▶ _Directions_
Every line below that has "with" in it should be copied.

▶ _Dataset section_
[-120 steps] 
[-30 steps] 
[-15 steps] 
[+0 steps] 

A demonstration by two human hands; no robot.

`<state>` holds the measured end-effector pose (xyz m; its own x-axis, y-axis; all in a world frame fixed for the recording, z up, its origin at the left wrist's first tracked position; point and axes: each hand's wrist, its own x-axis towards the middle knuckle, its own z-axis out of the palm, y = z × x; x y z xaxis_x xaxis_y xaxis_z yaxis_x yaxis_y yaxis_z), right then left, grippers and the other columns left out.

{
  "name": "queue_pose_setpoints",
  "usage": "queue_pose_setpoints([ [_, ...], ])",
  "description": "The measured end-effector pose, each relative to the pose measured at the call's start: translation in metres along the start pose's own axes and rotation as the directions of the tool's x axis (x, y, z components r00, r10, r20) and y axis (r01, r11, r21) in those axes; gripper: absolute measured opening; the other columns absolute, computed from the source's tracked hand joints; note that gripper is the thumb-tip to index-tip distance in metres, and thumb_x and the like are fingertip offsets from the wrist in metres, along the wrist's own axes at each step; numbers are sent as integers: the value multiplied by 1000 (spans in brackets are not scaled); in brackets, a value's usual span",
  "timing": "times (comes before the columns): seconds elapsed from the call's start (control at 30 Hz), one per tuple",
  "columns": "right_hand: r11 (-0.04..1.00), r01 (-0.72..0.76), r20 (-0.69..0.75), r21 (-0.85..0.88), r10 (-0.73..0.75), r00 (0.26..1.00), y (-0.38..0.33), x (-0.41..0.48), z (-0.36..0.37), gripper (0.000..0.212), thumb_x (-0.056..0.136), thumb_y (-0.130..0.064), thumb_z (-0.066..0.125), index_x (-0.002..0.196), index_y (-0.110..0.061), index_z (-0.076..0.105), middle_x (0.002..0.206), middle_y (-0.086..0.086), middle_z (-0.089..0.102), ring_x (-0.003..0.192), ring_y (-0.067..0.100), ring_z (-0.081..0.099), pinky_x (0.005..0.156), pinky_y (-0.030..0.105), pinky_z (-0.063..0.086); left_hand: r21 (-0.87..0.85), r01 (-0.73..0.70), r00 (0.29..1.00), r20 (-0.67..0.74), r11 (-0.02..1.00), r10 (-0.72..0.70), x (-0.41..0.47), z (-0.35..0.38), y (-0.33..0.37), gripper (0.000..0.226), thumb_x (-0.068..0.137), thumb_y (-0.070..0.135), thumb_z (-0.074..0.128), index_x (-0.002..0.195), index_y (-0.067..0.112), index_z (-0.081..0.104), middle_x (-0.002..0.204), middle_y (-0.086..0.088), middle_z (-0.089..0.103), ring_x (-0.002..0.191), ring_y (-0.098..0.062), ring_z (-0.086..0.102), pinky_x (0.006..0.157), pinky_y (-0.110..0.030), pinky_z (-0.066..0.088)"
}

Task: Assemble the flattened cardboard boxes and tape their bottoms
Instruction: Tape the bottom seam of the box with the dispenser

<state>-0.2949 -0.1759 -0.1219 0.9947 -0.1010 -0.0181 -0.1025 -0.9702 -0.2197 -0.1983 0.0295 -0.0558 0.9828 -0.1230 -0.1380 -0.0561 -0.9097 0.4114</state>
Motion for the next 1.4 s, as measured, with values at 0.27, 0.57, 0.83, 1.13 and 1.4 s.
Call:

▶ _Reply to the task_
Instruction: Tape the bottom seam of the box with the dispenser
Motion for the next 1.4 s, as measured, with values at 0.27, 0.57, 0.83, 1.13 and 1.4 s.

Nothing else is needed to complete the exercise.